- _Your goal_
Retype, word for word, each line between the lines holding "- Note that" and "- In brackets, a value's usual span", inclusive, and leave the rest of the data alone.
== Segment start ==
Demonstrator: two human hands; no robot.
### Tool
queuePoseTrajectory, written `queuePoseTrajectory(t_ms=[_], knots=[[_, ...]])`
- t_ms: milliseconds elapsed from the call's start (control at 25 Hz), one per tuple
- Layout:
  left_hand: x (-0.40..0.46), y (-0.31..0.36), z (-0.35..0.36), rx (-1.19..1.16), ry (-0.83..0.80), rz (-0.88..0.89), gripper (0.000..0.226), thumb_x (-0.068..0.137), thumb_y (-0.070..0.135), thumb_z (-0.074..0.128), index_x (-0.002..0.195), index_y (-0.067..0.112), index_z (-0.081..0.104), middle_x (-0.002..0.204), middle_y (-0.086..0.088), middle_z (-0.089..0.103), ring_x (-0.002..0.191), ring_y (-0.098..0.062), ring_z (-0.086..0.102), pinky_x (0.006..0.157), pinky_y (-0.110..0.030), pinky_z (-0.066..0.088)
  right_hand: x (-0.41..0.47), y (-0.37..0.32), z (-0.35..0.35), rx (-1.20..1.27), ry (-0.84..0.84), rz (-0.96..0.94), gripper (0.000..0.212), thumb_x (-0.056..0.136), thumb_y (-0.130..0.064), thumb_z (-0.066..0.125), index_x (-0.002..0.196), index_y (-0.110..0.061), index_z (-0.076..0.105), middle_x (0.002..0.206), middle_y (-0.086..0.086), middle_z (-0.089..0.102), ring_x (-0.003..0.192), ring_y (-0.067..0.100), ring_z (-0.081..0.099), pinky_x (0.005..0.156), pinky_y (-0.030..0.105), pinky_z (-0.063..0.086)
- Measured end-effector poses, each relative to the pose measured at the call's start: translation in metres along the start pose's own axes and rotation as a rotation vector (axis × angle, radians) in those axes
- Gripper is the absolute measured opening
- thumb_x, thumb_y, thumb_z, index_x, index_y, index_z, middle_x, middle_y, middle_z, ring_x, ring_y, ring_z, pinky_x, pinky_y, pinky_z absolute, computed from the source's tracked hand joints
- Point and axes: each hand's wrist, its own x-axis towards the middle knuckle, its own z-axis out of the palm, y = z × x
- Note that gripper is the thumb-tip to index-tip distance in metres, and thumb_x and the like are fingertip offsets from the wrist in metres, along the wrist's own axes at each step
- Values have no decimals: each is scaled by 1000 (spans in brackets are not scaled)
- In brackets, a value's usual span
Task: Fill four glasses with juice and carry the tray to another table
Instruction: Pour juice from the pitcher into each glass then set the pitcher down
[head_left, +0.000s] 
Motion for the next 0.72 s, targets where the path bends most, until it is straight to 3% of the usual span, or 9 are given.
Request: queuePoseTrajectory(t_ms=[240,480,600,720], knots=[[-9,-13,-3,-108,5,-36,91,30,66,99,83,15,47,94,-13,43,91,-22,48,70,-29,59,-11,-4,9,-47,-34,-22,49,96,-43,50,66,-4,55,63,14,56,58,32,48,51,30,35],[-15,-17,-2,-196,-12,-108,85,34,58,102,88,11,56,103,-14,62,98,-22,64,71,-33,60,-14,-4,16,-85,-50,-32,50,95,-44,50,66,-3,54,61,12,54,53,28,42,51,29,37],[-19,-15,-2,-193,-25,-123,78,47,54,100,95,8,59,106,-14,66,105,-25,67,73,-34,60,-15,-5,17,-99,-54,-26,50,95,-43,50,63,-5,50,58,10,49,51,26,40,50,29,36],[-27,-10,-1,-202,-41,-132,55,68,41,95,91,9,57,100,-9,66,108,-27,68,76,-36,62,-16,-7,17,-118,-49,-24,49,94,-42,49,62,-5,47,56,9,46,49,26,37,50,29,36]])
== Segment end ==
- _Written solution_
- Note that gripper is the thumb-tip to index-tip distance in metres, and thumb_x and the like are fingertip offsets from the wrist in metres, along the wrist's own axes at each step
- Values have no decimals: each is scaled by 1000 (spans in brackets are not scaled)
- In brackets, a value's usual span

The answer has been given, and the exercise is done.